Капитан П-в был примечательная личность главным образом потому, что всю свою жизнь никогда ничего не делал и никогда не имел ни минуты свободного времени. Когда-то он кончил Московское Александровское военное училище, но к тому времени, как я его узнал, ни московского, ни военного, кроме военной формы, у него не осталось ни одной черточки. Расписание дня его было приблизительно такое. Вставал никогда не раньше 9-ти и около часа, в своей прекрасной белого дерева спальне, мылся, брился, причесывался и наводил на себя красоту. Тут же в спальню ему подавался кофе.
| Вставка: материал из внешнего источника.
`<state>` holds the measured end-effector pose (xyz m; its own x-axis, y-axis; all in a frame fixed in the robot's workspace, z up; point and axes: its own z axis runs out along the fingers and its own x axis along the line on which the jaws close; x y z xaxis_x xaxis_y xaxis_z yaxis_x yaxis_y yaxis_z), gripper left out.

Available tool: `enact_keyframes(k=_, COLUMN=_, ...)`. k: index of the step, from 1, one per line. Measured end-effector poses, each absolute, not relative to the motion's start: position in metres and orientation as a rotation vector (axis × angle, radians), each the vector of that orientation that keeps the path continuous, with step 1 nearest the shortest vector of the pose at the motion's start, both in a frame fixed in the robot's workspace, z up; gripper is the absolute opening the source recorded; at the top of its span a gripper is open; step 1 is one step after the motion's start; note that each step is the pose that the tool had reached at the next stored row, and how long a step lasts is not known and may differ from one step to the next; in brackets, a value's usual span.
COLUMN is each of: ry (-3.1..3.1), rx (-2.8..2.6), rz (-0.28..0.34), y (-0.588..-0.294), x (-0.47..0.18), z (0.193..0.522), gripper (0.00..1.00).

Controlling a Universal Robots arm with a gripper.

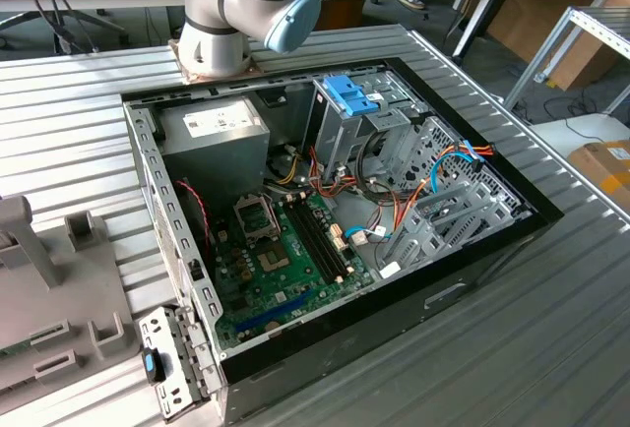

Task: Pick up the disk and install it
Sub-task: 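Pick up the disk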

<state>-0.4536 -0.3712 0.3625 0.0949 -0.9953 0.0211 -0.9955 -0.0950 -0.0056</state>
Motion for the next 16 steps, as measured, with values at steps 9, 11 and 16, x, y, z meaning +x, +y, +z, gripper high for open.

Иногда, часов в 11 он отправлялся в роту, на часок, но еще чаще оставался дома, т. к. в нездоровом петербургском климате выходить по утрам из дому без крайней нужды не любил. Тогда наблюдалась такая картина. В спальню входил деньщик и докладывал:
— Вашесродие, фельдфебель пришли!
— Позови его сюда.
Через минуту в дверях показывалась фигура огромного молодца сверхсрочного фельдфебеля.
— Вашесродие, разрешите войти?
Фельдфебель входил осторожно и почтительно становился в пяти шагах за стулом, на коем в белом, пушистом халате, сидела тонкая офеминированная фигура «барина», внимательно отделывавшего себе ногти. Через голову капитана, в большое трехстворчатое зеркало на туалетном столе, фельдфебель мог любоваться породистыми чертами капитанского лица.
— Здравствуй, Кобеляцкий! — говорил «барин», чуть-чуть шепелявя.
— Здравия желаю, Вашесродие! — отвечал фельдфебель, из уважения к месту в четверть голоса.